Abstract:
Amharic language is the official language of Ethiopian and is spoken by millions of people within the country and outside the country. This is a more important language as it is the second most widely spoken Semitic language next to Arabic. Hence, developing dimensional SER is a promising work. Recently, researchers had researched emotion recognition based on a categorical approach. However, a categorical approach such as classifying emotion based on each class is unable to represent each emotion as emotion have more than 68 classes. The researcher also approves that dimensional emotion recognition can represent more nuanced than categorical emotion. Although dimensional emotion recognition is promising, the valence result is lower than arousal and dominance as the people use the same sound to describe their pleasure and displeasure. The researchers were challenged to recognize angry and happy emotions as humans speak the same way. To handle this challenge, the researcher uses different mechanisms such as linguistic and acoustic features. In this research, we annotated ASED dataset with VAD annotation by annotation team. This study aimed to conduct dimensional Amharic SER model to overcome the above problems.

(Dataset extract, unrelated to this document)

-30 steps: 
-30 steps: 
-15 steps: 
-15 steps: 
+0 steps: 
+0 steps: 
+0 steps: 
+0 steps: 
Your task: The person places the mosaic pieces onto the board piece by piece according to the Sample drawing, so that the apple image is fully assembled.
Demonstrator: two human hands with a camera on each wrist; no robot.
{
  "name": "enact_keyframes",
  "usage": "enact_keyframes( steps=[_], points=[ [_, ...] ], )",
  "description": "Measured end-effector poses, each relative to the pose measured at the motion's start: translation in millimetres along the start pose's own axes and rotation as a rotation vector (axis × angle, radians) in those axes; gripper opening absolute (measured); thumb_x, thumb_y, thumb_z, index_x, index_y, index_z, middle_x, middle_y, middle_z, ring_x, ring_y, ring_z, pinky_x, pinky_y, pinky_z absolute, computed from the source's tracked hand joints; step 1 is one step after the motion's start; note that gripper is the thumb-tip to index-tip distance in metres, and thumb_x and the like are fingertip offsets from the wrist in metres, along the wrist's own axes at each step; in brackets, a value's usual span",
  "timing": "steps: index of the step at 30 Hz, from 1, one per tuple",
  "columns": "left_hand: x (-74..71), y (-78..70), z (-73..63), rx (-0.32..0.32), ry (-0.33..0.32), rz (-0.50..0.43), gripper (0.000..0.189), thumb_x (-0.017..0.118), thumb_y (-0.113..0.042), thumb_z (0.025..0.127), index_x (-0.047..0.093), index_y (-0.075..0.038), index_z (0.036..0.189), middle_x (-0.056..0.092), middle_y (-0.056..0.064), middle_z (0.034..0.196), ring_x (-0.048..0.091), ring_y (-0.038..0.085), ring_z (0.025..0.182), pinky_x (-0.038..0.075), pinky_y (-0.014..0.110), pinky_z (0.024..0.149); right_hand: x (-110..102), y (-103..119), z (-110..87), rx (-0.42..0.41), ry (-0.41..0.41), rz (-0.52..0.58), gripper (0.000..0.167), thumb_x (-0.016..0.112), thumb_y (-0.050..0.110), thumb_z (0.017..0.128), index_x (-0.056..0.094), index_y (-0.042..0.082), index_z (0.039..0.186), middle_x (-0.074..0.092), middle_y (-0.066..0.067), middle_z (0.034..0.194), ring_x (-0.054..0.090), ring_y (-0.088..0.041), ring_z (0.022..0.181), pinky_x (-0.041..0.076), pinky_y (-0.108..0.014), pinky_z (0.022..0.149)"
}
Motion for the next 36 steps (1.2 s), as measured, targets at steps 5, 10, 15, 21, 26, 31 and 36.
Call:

Furthermore, we used deep learning models such as LSTM and BiLSTM and identified the most suitable deep learning models to recognize Amharic emotions dimensionally. Our model performance on categorical speech emotion recognition is 98% and mean square error for dimension of valence, arousal, and dominance with bimodal feature is 0.0081, 0.0655, and 0.0239 respectively. The mean absolute error of valence, arousal, and dominance is 0.00049, 0.0321, and 0.0061 with concordance correlation coefficient of 1.000, 0.8738, and 0.9775 respectively.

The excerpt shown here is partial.